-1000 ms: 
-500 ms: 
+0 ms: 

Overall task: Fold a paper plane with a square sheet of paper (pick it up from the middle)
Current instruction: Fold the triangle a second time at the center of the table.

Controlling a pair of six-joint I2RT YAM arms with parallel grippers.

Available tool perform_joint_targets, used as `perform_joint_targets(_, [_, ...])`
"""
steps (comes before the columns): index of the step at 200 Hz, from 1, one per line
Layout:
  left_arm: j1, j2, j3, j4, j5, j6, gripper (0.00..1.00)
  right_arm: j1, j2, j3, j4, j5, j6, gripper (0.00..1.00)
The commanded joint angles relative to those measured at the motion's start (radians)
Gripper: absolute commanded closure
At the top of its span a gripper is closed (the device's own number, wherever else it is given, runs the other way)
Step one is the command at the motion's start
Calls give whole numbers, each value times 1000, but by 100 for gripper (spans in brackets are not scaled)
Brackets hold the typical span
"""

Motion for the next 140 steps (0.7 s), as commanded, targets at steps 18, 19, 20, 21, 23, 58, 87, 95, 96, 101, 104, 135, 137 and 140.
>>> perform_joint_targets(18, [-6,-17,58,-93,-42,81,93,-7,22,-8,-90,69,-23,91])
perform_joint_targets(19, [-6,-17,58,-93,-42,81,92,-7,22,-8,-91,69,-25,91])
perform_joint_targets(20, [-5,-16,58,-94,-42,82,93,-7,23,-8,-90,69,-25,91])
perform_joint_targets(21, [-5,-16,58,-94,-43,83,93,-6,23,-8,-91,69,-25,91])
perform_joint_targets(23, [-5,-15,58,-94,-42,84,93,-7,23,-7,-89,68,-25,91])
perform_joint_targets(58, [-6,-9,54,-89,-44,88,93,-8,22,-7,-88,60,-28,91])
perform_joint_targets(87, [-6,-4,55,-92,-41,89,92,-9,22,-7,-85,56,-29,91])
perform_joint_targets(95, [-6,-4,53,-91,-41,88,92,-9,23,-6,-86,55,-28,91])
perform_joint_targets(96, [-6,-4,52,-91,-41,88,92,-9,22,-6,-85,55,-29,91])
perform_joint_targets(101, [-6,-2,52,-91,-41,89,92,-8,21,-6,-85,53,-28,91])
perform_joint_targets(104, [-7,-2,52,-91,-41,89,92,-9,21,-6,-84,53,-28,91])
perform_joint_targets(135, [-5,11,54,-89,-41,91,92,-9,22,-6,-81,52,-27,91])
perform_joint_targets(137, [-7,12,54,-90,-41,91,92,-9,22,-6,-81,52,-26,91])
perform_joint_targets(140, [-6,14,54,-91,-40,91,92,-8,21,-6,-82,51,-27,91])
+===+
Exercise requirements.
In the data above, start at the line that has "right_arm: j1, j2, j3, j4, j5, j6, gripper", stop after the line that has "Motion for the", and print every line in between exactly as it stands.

Exercise solution.
  right_arm: j1, j2, j3, j4, j5, j6, gripper (0.00..1.00)
The commanded joint angles relative to those measured at the motion's start (radians)
Gripper: absolute commanded closure
At the top of its span a gripper is closed (the device's own number, wherever else it is given, runs the other way)
Step one is the command at the motion's start
Calls give whole numbers, each value times 1000, but by 100 for gripper (spans in brackets are not scaled)
Brackets hold the typical span
"""

Motion for the next 140 steps (0.7 s), as commanded, targets at steps 18, 19, 20, 21, 23, 58, 87, 95, 96, 101, 104, 135, 137 and 140.

No more output is expected for this exercise.